» **What is expected**
In the material below, find the line with "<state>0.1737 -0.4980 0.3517" and the line with "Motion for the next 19", then output those two lines and every line between them, exactly.
──────────────────────────────
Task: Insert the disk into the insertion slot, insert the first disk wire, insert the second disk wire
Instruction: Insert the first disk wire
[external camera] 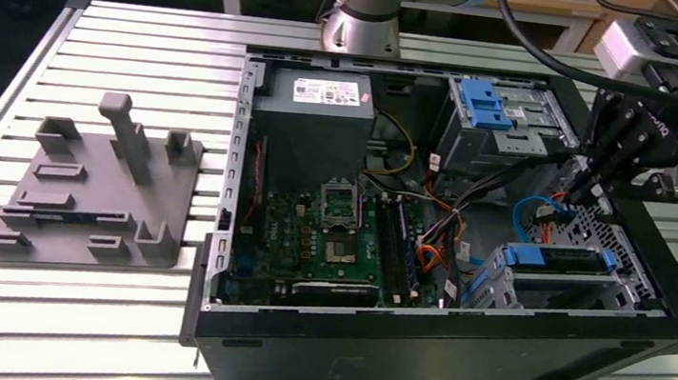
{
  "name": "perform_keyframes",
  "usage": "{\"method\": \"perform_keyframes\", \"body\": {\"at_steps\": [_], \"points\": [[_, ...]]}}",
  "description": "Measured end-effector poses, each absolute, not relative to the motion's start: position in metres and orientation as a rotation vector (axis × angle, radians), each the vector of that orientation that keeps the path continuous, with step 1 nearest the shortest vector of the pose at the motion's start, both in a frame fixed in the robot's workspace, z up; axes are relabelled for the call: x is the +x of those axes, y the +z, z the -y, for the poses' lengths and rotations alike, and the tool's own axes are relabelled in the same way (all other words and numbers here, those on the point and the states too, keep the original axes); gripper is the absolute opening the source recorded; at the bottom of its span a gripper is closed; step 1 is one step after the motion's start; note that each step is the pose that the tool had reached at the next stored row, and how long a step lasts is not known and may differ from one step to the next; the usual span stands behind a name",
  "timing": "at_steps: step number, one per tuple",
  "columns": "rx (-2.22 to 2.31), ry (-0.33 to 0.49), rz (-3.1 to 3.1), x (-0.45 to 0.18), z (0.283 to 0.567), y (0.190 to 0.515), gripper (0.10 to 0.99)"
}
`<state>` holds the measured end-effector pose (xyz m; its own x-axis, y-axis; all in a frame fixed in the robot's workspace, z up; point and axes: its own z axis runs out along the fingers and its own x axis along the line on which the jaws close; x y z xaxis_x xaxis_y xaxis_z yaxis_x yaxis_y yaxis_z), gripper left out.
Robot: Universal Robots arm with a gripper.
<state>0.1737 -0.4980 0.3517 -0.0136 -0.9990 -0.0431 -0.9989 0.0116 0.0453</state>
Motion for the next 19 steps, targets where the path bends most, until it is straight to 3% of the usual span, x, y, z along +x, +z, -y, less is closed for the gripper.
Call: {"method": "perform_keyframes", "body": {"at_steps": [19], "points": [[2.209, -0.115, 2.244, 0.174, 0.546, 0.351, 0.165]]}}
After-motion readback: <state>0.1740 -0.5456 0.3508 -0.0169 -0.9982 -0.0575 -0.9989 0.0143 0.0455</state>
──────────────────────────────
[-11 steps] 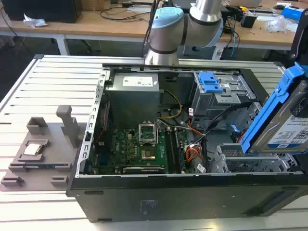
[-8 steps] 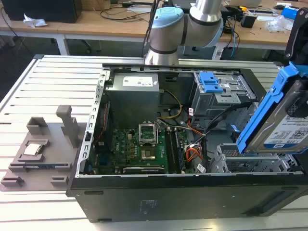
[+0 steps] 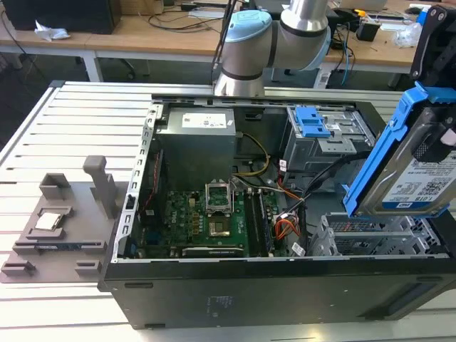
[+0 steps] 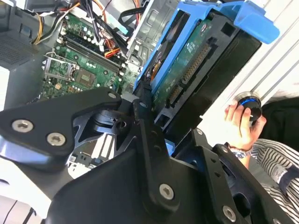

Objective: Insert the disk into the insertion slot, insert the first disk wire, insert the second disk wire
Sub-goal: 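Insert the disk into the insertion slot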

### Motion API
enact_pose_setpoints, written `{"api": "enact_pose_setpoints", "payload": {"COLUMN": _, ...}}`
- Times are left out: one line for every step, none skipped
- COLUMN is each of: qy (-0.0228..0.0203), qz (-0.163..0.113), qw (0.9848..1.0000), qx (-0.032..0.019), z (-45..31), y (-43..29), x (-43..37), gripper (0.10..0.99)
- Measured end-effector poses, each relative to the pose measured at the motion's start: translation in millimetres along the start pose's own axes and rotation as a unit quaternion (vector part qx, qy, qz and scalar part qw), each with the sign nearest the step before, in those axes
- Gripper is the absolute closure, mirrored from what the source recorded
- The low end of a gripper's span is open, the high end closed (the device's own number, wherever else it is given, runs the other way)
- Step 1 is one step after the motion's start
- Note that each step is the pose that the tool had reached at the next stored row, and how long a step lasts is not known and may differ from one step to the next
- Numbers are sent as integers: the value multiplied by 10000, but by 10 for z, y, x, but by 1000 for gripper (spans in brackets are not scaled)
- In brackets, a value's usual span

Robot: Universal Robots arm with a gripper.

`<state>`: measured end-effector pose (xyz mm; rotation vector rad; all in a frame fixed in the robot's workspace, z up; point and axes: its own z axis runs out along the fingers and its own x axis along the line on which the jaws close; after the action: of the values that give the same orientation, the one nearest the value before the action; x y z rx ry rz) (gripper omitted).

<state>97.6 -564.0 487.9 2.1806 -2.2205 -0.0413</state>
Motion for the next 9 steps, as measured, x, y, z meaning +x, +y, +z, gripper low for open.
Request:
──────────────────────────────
» **Result of this task**
<state>0.1737 -0.4980 0.3517 -0.0136 -0.9990 -0.0431 -0.9989 0.0116 0.0453</state>
Motion for the next 19 steps, targets where the path bends most, until it is straight to 3% of the usual span, x, y, z along +x, +z, -y, less is closed for the gripper.

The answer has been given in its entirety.